TASK GOAL – For the records below, say how many lines contain the string "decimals". Give no other text.

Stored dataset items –

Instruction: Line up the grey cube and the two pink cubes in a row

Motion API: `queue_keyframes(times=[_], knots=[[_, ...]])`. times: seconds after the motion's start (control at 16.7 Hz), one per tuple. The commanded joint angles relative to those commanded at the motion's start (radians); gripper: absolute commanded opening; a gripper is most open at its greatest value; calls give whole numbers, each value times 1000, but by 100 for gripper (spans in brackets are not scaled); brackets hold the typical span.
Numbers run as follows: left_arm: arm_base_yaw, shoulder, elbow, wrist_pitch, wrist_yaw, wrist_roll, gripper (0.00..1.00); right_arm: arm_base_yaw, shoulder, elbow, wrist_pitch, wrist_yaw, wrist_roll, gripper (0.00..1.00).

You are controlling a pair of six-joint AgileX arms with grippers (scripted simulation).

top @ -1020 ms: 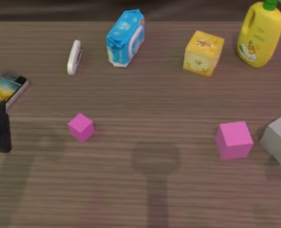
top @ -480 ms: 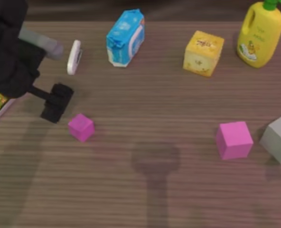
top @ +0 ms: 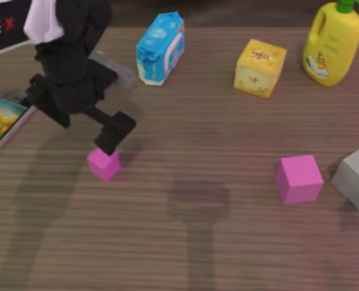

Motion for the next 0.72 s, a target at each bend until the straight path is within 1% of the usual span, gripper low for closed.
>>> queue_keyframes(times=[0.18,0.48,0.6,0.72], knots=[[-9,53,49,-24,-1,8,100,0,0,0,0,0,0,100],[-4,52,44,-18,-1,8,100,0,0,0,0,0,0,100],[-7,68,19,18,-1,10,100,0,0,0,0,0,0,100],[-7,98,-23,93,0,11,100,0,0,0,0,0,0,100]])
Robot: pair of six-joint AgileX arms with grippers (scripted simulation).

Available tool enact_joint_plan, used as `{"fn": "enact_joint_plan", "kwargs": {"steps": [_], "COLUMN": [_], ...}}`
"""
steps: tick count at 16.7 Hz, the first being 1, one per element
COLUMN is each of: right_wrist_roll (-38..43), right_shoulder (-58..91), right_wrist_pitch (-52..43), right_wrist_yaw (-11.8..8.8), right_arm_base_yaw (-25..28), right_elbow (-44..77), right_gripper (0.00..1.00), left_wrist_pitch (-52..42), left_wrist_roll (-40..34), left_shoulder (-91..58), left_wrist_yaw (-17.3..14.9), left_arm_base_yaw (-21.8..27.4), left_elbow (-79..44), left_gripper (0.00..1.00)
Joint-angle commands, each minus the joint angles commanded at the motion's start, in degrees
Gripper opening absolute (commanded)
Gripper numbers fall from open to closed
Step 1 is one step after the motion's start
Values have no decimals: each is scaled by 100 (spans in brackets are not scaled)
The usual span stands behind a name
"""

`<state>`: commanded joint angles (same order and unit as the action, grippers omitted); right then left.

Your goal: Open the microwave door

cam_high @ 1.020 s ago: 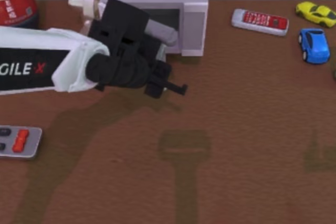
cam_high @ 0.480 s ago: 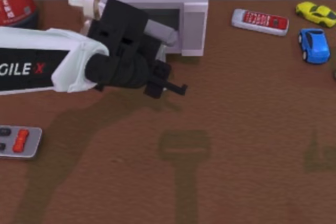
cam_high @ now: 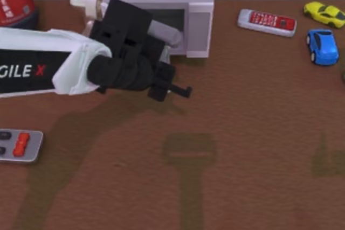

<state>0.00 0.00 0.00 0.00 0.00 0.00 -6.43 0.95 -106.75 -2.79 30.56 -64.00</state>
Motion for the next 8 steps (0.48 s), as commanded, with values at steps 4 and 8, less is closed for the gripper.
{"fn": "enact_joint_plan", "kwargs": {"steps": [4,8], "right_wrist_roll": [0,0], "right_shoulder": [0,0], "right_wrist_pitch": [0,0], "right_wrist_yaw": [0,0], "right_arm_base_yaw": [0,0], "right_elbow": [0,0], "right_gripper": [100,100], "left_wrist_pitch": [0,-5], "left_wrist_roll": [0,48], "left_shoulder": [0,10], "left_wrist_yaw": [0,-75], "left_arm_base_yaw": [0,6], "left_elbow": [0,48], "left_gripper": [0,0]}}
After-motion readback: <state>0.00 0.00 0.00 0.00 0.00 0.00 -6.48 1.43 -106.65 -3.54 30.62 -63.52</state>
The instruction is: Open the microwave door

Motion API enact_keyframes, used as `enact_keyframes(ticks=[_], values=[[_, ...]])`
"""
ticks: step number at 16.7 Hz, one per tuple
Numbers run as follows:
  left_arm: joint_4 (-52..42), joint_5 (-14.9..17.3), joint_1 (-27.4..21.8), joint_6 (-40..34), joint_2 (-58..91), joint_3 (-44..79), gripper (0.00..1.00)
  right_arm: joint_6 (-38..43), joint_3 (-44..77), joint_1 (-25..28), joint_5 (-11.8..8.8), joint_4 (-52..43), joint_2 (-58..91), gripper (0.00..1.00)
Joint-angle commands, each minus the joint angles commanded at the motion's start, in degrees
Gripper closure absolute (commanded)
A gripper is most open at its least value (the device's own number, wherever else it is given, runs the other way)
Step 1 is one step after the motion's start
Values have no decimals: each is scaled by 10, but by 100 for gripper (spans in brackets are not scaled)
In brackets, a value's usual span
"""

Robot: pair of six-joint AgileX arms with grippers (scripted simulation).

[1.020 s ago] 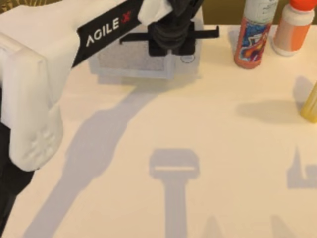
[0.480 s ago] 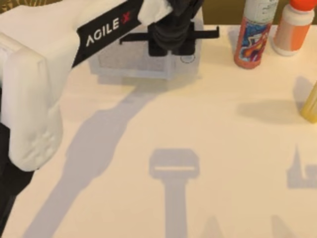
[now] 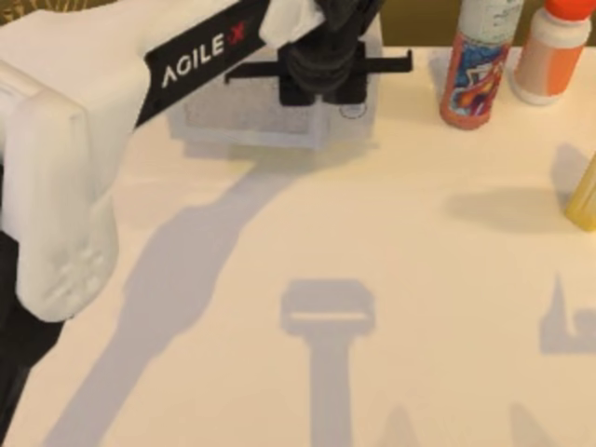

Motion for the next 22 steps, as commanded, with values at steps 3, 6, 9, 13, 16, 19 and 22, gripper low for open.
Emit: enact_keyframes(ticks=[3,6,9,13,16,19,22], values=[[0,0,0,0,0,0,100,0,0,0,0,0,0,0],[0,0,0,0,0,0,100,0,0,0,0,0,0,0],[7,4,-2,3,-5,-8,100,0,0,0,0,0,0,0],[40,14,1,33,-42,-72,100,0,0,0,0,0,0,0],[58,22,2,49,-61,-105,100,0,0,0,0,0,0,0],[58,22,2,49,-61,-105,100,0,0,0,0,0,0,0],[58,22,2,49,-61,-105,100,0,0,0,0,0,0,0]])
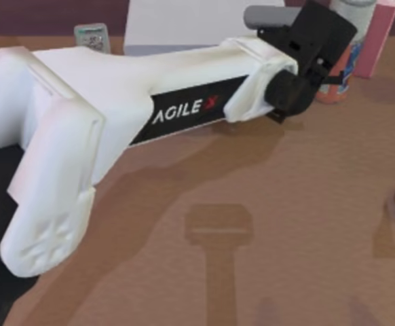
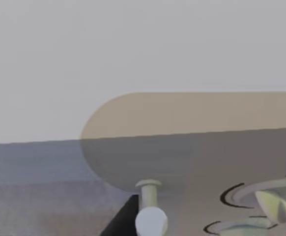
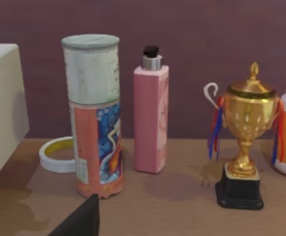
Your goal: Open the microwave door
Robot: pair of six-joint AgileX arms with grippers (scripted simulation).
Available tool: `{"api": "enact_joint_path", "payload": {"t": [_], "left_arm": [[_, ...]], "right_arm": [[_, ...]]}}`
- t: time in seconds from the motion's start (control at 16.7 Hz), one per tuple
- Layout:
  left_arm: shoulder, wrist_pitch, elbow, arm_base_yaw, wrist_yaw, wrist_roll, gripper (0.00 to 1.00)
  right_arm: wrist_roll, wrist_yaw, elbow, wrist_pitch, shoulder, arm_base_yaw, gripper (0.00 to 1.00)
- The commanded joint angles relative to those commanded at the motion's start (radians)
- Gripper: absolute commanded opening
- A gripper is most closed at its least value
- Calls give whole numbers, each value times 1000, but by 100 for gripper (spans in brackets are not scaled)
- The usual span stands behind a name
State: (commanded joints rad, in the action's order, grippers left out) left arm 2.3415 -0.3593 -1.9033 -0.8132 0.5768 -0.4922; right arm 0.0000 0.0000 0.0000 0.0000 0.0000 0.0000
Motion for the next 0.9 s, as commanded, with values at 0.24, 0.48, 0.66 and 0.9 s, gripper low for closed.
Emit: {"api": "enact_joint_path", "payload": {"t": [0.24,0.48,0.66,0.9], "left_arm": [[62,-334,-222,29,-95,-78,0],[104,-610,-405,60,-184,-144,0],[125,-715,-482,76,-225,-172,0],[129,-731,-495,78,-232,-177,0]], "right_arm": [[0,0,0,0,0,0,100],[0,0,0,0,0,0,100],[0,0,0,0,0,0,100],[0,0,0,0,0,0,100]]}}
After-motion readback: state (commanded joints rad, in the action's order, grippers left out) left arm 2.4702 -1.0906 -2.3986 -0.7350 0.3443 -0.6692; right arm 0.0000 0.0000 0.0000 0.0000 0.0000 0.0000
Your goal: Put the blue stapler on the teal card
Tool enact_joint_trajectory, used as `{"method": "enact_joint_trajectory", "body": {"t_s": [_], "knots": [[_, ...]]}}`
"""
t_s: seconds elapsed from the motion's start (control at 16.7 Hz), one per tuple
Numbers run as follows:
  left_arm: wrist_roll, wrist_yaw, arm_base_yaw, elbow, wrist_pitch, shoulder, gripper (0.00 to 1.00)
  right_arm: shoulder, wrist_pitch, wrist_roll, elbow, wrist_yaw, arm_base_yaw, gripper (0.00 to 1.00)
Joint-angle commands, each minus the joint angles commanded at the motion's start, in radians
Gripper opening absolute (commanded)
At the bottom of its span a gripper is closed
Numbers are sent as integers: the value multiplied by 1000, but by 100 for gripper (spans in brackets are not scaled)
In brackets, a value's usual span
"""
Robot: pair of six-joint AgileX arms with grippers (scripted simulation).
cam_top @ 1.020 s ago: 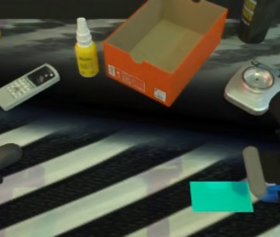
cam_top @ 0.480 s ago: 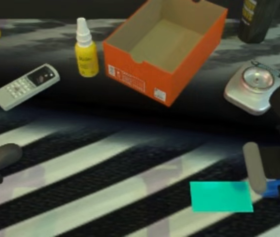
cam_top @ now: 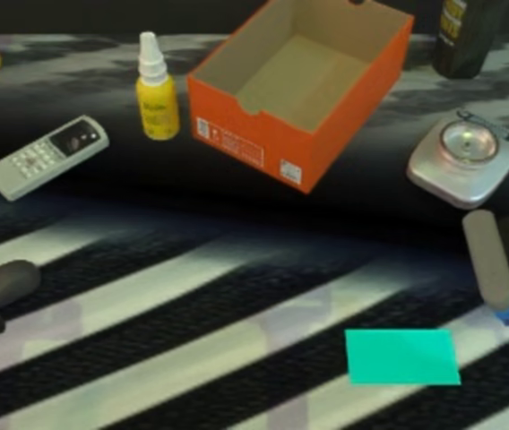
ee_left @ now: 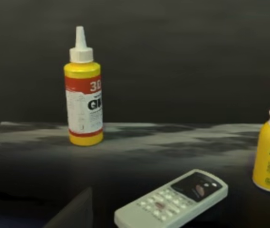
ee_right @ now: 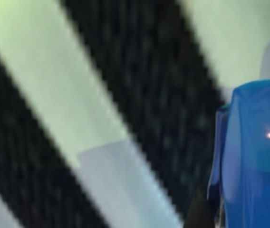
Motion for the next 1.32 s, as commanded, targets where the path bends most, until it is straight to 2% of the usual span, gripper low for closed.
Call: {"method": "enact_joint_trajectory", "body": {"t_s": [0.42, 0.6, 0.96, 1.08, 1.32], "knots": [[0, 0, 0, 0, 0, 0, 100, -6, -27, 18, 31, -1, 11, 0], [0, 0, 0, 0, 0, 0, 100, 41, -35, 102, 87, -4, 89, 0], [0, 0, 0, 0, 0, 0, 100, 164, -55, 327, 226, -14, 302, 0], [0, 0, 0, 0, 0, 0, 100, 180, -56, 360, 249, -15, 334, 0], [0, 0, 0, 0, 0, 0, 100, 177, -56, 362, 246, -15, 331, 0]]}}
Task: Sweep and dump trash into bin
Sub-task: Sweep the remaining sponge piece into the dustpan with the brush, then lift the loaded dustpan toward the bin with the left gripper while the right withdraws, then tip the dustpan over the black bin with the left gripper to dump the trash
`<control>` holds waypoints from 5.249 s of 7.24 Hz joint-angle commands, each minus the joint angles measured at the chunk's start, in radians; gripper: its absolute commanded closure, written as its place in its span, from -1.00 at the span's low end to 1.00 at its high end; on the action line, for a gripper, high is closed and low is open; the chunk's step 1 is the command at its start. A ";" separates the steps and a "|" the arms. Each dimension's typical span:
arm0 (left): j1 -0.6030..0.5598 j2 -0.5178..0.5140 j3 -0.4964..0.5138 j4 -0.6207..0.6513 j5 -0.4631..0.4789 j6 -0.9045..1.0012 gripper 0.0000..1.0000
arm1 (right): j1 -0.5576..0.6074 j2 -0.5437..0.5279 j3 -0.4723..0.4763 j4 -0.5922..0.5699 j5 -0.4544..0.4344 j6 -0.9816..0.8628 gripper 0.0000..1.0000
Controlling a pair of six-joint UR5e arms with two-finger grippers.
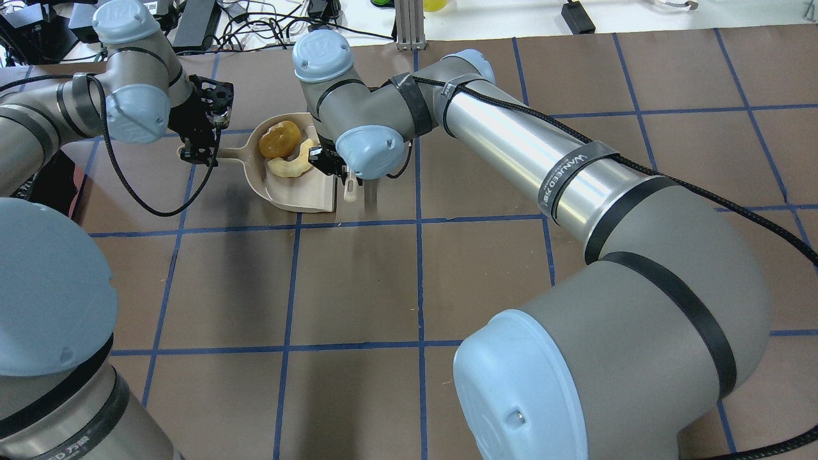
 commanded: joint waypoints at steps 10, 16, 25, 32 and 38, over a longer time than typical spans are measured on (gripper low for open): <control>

RESULT OF THIS EXERCISE – 2